WORK TASK: In the answer, each line from the top of the material through the line that contains "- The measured" is restated exactly. No picture is given again.
--- START ---
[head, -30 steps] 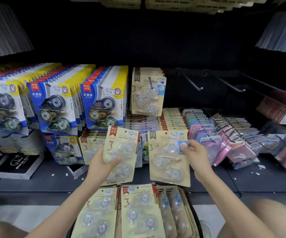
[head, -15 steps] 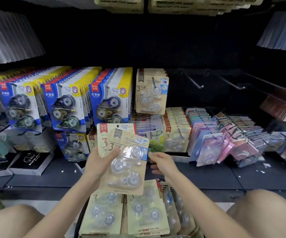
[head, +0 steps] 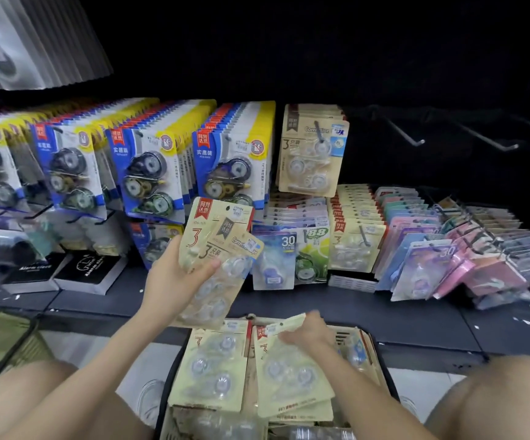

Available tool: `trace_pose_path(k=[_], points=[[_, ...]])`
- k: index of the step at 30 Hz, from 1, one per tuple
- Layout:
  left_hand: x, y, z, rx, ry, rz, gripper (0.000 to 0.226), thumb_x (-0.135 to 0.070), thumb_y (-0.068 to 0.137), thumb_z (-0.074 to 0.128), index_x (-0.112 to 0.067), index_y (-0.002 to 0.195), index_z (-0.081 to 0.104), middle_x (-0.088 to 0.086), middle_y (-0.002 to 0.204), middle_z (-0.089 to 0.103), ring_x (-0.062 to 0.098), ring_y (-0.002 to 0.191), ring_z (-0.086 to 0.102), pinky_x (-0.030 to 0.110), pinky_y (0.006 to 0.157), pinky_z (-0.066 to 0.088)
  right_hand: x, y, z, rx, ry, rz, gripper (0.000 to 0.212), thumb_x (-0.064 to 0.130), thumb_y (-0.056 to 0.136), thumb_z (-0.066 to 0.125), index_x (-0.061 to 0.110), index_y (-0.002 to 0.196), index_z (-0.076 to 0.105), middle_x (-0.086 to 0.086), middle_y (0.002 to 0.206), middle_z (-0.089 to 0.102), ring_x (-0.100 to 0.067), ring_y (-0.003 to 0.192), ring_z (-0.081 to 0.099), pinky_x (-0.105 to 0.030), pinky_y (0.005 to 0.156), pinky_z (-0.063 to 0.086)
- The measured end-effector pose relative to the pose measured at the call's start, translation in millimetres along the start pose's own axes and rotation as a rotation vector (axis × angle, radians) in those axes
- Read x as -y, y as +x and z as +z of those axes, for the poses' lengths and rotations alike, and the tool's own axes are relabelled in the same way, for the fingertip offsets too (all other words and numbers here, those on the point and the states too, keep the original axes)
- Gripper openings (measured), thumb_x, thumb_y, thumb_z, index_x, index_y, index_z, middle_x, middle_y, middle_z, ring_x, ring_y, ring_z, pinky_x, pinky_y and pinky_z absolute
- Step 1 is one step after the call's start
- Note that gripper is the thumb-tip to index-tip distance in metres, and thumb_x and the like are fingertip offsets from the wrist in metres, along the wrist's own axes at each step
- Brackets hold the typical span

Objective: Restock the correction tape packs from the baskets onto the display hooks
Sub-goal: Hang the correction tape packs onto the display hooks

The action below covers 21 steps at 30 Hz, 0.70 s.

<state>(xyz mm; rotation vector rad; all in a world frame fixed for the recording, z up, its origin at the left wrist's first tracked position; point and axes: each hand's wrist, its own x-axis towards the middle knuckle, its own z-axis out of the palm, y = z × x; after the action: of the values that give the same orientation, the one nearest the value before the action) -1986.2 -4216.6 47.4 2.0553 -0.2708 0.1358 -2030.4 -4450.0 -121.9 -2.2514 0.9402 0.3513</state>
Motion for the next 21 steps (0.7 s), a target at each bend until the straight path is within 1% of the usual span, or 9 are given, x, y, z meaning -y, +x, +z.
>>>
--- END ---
EXERCISE ANSWER:
[head, -30 steps] 
[head, -15 steps] 
[head, +0 steps] 

Available tool: `trace_pose_path(k=[_], points=[[_, ...]])`
- k: index of the step at 30 Hz, from 1, one per tuple
- Layout:
  left_hand: x, y, z, rx, ry, rz, gripper (0.000 to 0.226), thumb_x (-0.135 to 0.070), thumb_y (-0.068 to 0.137), thumb_z (-0.074 to 0.128), index_x (-0.112 to 0.067), index_y (-0.002 to 0.195), index_z (-0.081 to 0.104), middle_x (-0.088 to 0.086), middle_y (-0.002 to 0.204), middle_z (-0.089 to 0.103), ring_x (-0.062 to 0.098), ring_y (-0.002 to 0.191), ring_z (-0.086 to 0.102), pinky_x (-0.030 to 0.110), pinky_y (0.006 to 0.157), pinky_z (-0.066 to 0.088)
  right_hand: x, y, z, rx, ry, rz, gripper (0.000 to 0.212), thumb_x (-0.064 to 0.130), thumb_y (-0.056 to 0.136), thumb_z (-0.066 to 0.125), index_x (-0.061 to 0.110), index_y (-0.002 to 0.196), index_z (-0.076 to 0.105), middle_x (-0.086 to 0.086), middle_y (0.002 to 0.206), middle_z (-0.089 to 0.102), ring_x (-0.100 to 0.067), ring_y (-0.003 to 0.192), ring_z (-0.081 to 0.099), pinky_x (-0.105 to 0.030), pinky_y (0.005 to 0.156), pinky_z (-0.063 to 0.086)
- The measured end-effector pose relative to the pose measured at the call's start, translation in millimetres along the start pose's own axes and rotation as a rotation vector (axis × angle, radians) in those axes

Output for this exercise is now complete.